Start of Records for this exercise

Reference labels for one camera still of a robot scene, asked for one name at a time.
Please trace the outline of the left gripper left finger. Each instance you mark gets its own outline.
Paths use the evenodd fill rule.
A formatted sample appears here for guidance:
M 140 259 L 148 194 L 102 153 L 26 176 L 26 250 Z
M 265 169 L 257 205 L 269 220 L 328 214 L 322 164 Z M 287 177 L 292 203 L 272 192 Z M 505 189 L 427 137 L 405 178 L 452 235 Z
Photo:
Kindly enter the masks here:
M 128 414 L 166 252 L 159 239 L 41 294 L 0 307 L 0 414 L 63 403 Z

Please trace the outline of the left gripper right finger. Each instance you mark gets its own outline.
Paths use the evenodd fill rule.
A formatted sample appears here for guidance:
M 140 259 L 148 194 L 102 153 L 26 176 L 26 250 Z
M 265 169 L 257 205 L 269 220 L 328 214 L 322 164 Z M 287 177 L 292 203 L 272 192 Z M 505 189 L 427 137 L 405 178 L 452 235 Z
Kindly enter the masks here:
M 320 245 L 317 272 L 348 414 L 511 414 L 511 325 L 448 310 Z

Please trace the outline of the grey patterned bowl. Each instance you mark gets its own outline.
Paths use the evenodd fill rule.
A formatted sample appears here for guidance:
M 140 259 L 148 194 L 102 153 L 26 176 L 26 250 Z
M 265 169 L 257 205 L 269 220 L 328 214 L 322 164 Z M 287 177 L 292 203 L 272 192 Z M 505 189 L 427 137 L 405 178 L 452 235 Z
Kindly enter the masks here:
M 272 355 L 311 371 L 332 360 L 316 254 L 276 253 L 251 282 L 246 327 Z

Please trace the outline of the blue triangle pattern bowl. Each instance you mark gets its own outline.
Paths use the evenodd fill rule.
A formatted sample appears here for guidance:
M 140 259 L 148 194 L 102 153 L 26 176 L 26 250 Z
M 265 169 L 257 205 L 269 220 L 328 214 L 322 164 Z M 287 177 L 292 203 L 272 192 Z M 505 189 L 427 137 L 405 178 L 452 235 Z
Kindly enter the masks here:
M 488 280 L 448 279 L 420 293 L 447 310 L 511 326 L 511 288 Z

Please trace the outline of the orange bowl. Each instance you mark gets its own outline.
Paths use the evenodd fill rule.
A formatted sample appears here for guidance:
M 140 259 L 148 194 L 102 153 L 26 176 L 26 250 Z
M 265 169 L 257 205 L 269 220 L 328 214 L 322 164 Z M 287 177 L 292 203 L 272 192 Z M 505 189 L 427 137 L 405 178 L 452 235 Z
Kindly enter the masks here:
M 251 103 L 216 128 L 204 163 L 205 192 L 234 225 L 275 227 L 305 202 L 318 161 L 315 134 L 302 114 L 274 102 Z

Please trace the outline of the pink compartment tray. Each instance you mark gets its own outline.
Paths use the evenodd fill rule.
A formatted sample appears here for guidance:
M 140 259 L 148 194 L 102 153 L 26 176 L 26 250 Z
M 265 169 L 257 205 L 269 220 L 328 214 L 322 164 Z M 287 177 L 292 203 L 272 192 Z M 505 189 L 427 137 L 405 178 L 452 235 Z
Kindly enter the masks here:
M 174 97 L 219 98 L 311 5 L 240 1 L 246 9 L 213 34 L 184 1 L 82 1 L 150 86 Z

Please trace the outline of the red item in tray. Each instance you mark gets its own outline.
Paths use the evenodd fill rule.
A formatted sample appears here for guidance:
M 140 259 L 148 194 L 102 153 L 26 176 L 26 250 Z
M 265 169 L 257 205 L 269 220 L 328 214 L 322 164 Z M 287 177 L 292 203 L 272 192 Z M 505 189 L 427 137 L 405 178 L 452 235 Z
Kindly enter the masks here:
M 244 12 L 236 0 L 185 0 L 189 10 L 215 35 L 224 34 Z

End of Records for this exercise

* **Activity**: Every line above has to be restated word for word.

* **Response to the task**:
Reference labels for one camera still of a robot scene, asked for one name at a time.
Please trace the outline of the left gripper left finger. Each instance you mark gets its own outline.
Paths use the evenodd fill rule.
A formatted sample appears here for guidance:
M 140 259 L 148 194 L 102 153 L 26 176 L 26 250 Z
M 265 169 L 257 205 L 269 220 L 328 214 L 322 164 Z M 287 177 L 292 203 L 272 192 Z M 505 189 L 427 137 L 405 178 L 452 235 Z
Photo:
Kindly enter the masks here:
M 128 414 L 166 252 L 159 239 L 41 294 L 0 307 L 0 414 L 63 403 Z

Please trace the outline of the left gripper right finger. Each instance you mark gets its own outline.
Paths use the evenodd fill rule.
A formatted sample appears here for guidance:
M 140 259 L 148 194 L 102 153 L 26 176 L 26 250 Z
M 265 169 L 257 205 L 269 220 L 328 214 L 322 164 Z M 287 177 L 292 203 L 272 192 Z M 505 189 L 427 137 L 405 178 L 452 235 Z
Kindly enter the masks here:
M 320 245 L 317 272 L 348 414 L 511 414 L 511 325 L 448 310 Z

Please trace the outline of the grey patterned bowl. Each instance you mark gets its own outline.
Paths use the evenodd fill rule.
A formatted sample appears here for guidance:
M 140 259 L 148 194 L 102 153 L 26 176 L 26 250 Z
M 265 169 L 257 205 L 269 220 L 328 214 L 322 164 Z M 287 177 L 292 203 L 272 192 Z M 505 189 L 427 137 L 405 178 L 452 235 Z
Kindly enter the masks here:
M 272 355 L 311 371 L 332 360 L 316 254 L 276 253 L 251 282 L 246 327 Z

Please trace the outline of the blue triangle pattern bowl. Each instance you mark gets its own outline.
Paths use the evenodd fill rule.
A formatted sample appears here for guidance:
M 140 259 L 148 194 L 102 153 L 26 176 L 26 250 Z
M 265 169 L 257 205 L 269 220 L 328 214 L 322 164 Z M 287 177 L 292 203 L 272 192 Z M 505 189 L 427 137 L 405 178 L 452 235 Z
Kindly enter the masks here:
M 488 280 L 448 279 L 420 293 L 447 310 L 511 326 L 511 288 Z

Please trace the outline of the orange bowl. Each instance you mark gets its own outline.
Paths use the evenodd fill rule.
A formatted sample appears here for guidance:
M 140 259 L 148 194 L 102 153 L 26 176 L 26 250 Z
M 265 169 L 257 205 L 269 220 L 328 214 L 322 164 Z M 287 177 L 292 203 L 272 192 Z M 505 189 L 427 137 L 405 178 L 452 235 Z
Kindly enter the masks here:
M 251 103 L 216 128 L 204 163 L 205 192 L 234 225 L 275 227 L 305 202 L 318 161 L 315 134 L 302 114 L 274 102 Z

Please trace the outline of the pink compartment tray. Each instance you mark gets its own outline.
Paths use the evenodd fill rule.
A formatted sample appears here for guidance:
M 140 259 L 148 194 L 102 153 L 26 176 L 26 250 Z
M 265 169 L 257 205 L 269 220 L 328 214 L 322 164 Z M 287 177 L 292 203 L 272 192 Z M 505 189 L 427 137 L 405 178 L 452 235 Z
Kindly enter the masks here:
M 174 97 L 219 98 L 311 5 L 240 1 L 246 9 L 213 34 L 184 1 L 82 1 L 150 86 Z

Please trace the outline of the red item in tray. Each instance you mark gets its own outline.
Paths use the evenodd fill rule.
A formatted sample appears here for guidance:
M 140 259 L 148 194 L 102 153 L 26 176 L 26 250 Z
M 265 169 L 257 205 L 269 220 L 328 214 L 322 164 Z M 287 177 L 292 203 L 272 192 Z M 505 189 L 427 137 L 405 178 L 452 235 Z
Kindly enter the masks here:
M 244 12 L 236 0 L 185 0 L 189 10 L 215 35 L 224 34 Z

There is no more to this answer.